Pictures must not appear in the copy. Restate exactly the lines below from the one with "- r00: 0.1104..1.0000" through the one with "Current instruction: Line", inclusive.

*-*-*

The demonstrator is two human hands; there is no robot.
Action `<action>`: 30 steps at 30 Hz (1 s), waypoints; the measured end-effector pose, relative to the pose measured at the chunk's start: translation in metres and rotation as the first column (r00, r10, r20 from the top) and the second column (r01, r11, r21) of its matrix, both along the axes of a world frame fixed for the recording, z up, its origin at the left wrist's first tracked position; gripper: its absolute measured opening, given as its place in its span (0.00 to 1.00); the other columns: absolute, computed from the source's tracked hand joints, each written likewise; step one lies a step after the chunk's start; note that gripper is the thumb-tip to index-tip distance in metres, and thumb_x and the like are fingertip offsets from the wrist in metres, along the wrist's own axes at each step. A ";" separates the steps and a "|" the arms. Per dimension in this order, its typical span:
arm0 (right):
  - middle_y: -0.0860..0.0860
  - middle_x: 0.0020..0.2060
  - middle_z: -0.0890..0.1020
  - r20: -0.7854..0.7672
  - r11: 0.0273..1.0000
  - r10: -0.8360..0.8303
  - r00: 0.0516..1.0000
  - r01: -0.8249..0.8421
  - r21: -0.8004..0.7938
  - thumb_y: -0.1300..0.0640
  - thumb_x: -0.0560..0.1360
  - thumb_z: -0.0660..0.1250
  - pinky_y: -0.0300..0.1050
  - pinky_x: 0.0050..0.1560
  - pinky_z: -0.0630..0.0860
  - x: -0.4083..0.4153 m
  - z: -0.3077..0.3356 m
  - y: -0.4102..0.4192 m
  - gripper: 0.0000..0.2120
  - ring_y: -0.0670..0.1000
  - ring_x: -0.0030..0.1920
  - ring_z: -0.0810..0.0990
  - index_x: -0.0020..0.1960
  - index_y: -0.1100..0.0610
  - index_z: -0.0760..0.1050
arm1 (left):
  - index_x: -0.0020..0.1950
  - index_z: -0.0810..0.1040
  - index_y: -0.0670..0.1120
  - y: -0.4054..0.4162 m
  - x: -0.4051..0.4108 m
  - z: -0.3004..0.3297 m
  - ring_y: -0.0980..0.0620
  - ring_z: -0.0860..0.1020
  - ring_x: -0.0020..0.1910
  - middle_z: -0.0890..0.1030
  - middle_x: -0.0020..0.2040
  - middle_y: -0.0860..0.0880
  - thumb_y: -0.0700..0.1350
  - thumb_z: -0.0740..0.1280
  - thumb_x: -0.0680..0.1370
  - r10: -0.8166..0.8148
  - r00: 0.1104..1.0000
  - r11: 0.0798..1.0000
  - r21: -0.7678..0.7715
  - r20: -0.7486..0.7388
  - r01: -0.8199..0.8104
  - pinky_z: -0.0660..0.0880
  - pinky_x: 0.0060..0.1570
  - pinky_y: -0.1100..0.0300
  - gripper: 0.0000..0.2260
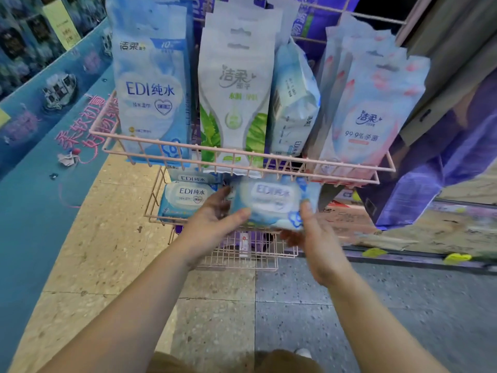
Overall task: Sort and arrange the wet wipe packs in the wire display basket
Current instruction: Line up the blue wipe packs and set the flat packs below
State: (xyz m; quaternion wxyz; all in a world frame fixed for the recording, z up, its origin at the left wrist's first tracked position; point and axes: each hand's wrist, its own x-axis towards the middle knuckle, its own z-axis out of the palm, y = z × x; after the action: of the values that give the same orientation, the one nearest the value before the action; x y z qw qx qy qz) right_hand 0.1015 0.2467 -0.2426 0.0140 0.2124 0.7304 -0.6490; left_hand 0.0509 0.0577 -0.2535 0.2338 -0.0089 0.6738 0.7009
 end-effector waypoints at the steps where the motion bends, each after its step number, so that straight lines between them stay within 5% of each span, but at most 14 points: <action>1: 0.58 0.42 0.84 0.035 0.997 0.059 0.998 -0.057 -0.048 0.34 0.74 0.58 0.42 0.35 0.73 -0.002 -0.002 -0.009 0.29 0.49 0.34 0.79 0.56 0.59 0.77 | 0.63 0.71 0.49 -0.001 0.001 0.004 0.51 0.81 0.43 0.81 0.54 0.45 0.51 0.72 0.66 -0.002 0.997 0.995 0.096 0.079 -0.006 0.80 0.42 0.58 0.27; 5: 0.57 0.42 0.84 0.155 0.955 0.264 0.952 -0.236 -0.181 0.43 0.80 0.54 0.46 0.35 0.71 -0.014 0.001 -0.037 0.20 0.50 0.31 0.78 0.55 0.56 0.76 | 0.51 0.74 0.45 -0.021 0.001 0.010 0.51 0.74 0.27 0.79 0.38 0.44 0.46 0.71 0.67 0.141 0.969 0.981 0.102 0.204 -0.164 0.78 0.27 0.59 0.15; 9: 0.50 0.44 0.84 0.187 0.938 0.291 0.938 -0.318 0.140 0.52 0.80 0.60 0.45 0.37 0.76 -0.024 -0.002 -0.031 0.11 0.45 0.33 0.79 0.57 0.53 0.78 | 0.53 0.74 0.43 -0.057 -0.003 0.003 0.54 0.69 0.25 0.76 0.34 0.48 0.45 0.71 0.74 0.284 0.942 0.959 -0.071 0.179 -0.276 0.69 0.23 0.61 0.12; 13: 0.54 0.51 0.83 0.204 0.909 0.078 0.976 -0.154 0.388 0.55 0.79 0.62 0.48 0.47 0.78 -0.044 0.004 -0.009 0.09 0.51 0.44 0.80 0.55 0.54 0.79 | 0.60 0.76 0.45 -0.081 -0.020 -0.001 0.47 0.79 0.43 0.81 0.51 0.46 0.56 0.71 0.73 0.372 0.908 0.706 -0.577 -0.193 -0.411 0.74 0.41 0.55 0.21; 15: 0.58 0.58 0.81 0.273 0.860 0.037 0.961 -0.170 0.481 0.57 0.80 0.58 0.45 0.53 0.75 -0.064 -0.004 -0.005 0.13 0.56 0.54 0.80 0.59 0.60 0.77 | 0.68 0.71 0.45 -0.084 -0.025 0.000 0.43 0.78 0.55 0.78 0.61 0.44 0.60 0.71 0.71 0.351 0.897 0.613 -0.657 -0.270 -0.438 0.75 0.53 0.52 0.31; 19: 0.60 0.59 0.79 0.297 0.795 -0.006 0.955 -0.176 0.581 0.52 0.79 0.60 0.42 0.50 0.68 -0.090 -0.017 0.000 0.17 0.61 0.59 0.78 0.64 0.60 0.71 | 0.63 0.75 0.47 -0.074 -0.026 -0.005 0.44 0.79 0.50 0.81 0.57 0.45 0.62 0.70 0.71 0.349 0.861 0.558 -0.656 -0.369 -0.508 0.74 0.45 0.55 0.27; 23: 0.55 0.54 0.76 0.412 0.814 0.083 0.907 -0.300 0.497 0.43 0.75 0.64 0.45 0.59 0.70 -0.106 -0.038 -0.002 0.26 0.57 0.59 0.76 0.65 0.58 0.65 | 0.65 0.73 0.49 -0.071 -0.031 -0.016 0.42 0.77 0.58 0.78 0.61 0.44 0.67 0.69 0.68 0.448 0.803 0.505 -0.631 -0.393 -0.590 0.75 0.54 0.48 0.33; 27: 0.54 0.68 0.71 0.460 0.766 0.014 0.888 -0.305 0.565 0.31 0.69 0.61 0.58 0.68 0.62 -0.119 -0.052 -0.003 0.39 0.60 0.69 0.68 0.73 0.50 0.58 | 0.66 0.72 0.46 -0.067 -0.018 -0.019 0.42 0.70 0.64 0.73 0.63 0.43 0.61 0.70 0.71 0.404 0.707 0.398 -0.584 -0.581 -0.707 0.67 0.63 0.48 0.29; 30: 0.56 0.62 0.77 0.398 0.833 -0.037 0.916 -0.192 0.519 0.33 0.61 0.71 0.57 0.64 0.69 -0.118 -0.048 -0.003 0.35 0.61 0.63 0.74 0.60 0.51 0.69 | 0.58 0.76 0.42 -0.053 0.005 -0.025 0.43 0.73 0.55 0.76 0.55 0.42 0.55 0.66 0.74 0.297 0.602 0.475 -0.432 -0.741 -0.767 0.68 0.56 0.52 0.20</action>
State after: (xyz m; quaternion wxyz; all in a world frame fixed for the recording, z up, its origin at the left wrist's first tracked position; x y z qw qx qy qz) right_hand -0.0164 0.2437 -0.2911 0.1254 0.3026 0.8754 -0.3555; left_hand 0.0554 0.0046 -0.2784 -0.2491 -0.1110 0.8837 0.3804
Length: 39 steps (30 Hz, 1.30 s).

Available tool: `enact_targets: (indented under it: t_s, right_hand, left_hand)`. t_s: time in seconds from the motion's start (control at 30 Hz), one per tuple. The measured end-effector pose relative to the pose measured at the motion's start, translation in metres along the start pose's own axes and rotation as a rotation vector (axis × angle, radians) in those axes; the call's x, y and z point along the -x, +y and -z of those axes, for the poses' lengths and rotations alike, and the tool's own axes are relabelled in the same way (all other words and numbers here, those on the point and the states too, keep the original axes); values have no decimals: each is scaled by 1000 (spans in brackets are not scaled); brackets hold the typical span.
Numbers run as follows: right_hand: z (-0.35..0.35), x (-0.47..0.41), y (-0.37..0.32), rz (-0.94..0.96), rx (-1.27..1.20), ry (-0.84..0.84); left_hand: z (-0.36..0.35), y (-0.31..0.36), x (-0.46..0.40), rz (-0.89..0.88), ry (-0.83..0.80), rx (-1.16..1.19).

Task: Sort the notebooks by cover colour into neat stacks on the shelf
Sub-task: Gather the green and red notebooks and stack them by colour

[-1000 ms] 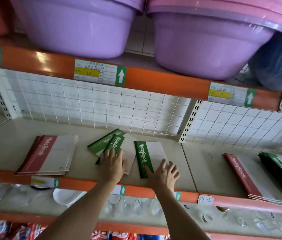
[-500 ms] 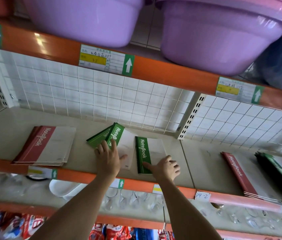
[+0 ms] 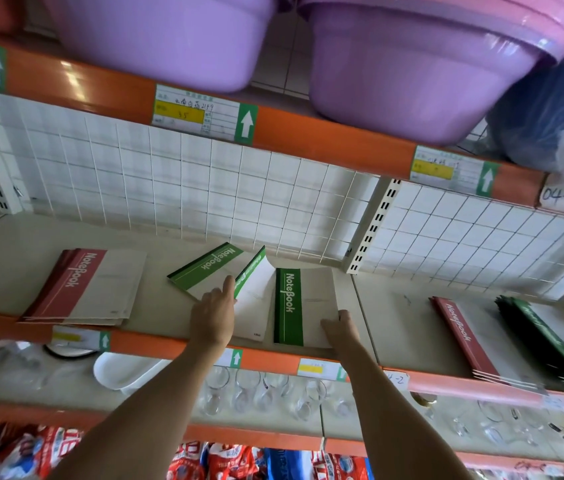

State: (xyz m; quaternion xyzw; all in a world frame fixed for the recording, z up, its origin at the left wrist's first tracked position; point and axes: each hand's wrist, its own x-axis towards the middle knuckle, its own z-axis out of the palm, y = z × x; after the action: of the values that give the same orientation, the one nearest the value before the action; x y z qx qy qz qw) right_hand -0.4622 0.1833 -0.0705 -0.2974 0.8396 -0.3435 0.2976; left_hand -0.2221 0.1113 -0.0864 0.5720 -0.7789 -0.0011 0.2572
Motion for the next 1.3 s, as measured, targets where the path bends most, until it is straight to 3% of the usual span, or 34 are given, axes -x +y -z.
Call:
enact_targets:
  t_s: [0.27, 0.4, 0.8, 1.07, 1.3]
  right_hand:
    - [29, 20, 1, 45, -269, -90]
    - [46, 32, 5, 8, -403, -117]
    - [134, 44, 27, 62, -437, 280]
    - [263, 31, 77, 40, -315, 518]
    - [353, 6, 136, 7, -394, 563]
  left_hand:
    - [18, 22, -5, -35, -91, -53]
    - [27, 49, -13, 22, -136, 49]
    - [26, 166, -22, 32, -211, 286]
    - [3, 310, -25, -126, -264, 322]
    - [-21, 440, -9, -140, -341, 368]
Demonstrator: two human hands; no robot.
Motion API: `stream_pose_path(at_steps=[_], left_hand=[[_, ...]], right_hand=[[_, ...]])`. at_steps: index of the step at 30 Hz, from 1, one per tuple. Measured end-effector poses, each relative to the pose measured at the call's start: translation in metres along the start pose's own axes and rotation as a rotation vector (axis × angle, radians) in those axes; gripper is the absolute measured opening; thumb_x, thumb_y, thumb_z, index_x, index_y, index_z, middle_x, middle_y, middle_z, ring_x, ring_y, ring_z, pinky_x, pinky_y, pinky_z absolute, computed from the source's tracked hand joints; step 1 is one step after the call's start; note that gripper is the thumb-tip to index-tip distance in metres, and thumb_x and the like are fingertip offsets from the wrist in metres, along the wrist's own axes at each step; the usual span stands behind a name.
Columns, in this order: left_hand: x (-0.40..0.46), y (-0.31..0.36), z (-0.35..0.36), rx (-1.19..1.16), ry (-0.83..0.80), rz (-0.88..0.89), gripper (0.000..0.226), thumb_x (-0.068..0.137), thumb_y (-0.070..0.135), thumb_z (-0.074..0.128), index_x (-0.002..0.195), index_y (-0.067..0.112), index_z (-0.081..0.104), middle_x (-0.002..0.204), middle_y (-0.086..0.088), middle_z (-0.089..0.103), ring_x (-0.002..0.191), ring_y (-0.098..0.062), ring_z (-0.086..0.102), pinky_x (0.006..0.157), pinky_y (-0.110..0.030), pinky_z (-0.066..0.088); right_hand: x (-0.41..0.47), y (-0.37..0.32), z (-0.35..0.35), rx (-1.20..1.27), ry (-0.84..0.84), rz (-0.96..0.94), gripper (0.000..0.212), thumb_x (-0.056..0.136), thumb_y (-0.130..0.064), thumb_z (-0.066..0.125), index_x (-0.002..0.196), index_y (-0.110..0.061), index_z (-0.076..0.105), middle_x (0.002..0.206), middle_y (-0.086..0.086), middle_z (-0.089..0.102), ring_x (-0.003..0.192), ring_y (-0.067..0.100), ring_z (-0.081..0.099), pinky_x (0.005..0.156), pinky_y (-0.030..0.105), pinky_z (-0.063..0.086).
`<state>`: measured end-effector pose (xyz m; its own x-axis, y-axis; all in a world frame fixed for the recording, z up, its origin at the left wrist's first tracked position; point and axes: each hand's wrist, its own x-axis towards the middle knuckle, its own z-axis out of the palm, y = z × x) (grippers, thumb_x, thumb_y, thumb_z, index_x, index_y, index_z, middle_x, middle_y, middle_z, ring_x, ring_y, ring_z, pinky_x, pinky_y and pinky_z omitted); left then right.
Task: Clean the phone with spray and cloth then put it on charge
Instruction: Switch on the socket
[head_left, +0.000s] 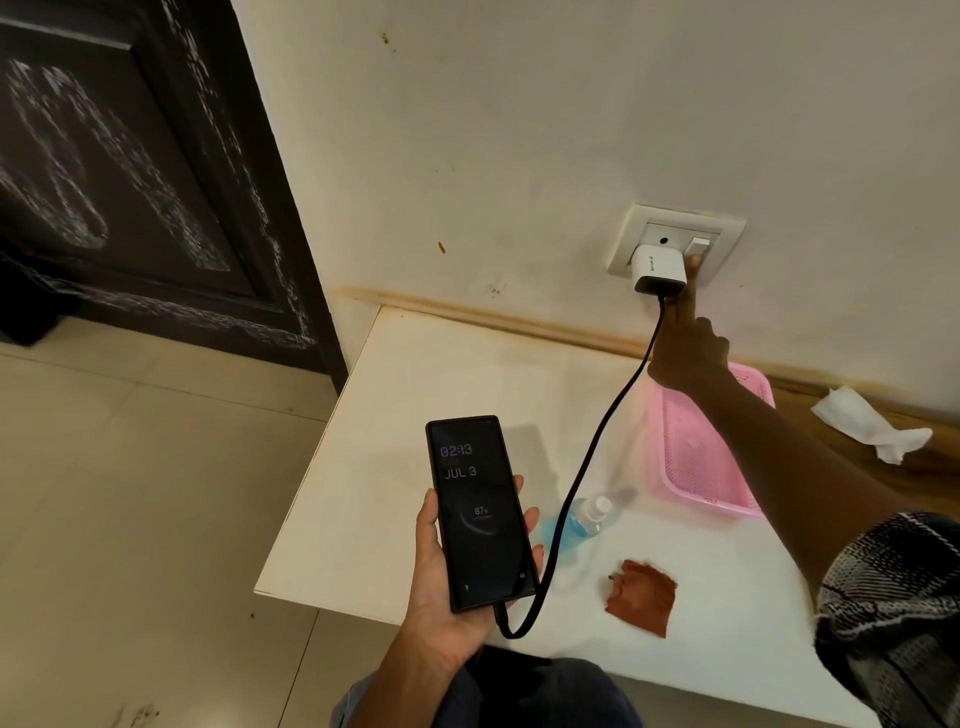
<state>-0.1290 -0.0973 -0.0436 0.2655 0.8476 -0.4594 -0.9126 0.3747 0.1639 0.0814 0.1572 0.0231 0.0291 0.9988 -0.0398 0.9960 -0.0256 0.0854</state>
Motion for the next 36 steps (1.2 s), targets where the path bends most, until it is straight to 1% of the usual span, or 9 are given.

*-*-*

== ANSWER TO THIS TASK ==
  - r00: 0.1104..1.0000
  - r11: 0.0798..1.0000
  - r21: -0.7678..0.7715
  - r20: -0.7486..0.7388
  - r01: -0.8199..0.8104
  - pinky_z: -0.0660..0.0880
  - pinky_x: 0.0060..0.1570
  - pinky_y: -0.1100..0.0300
  - gripper: 0.0000..0.2260
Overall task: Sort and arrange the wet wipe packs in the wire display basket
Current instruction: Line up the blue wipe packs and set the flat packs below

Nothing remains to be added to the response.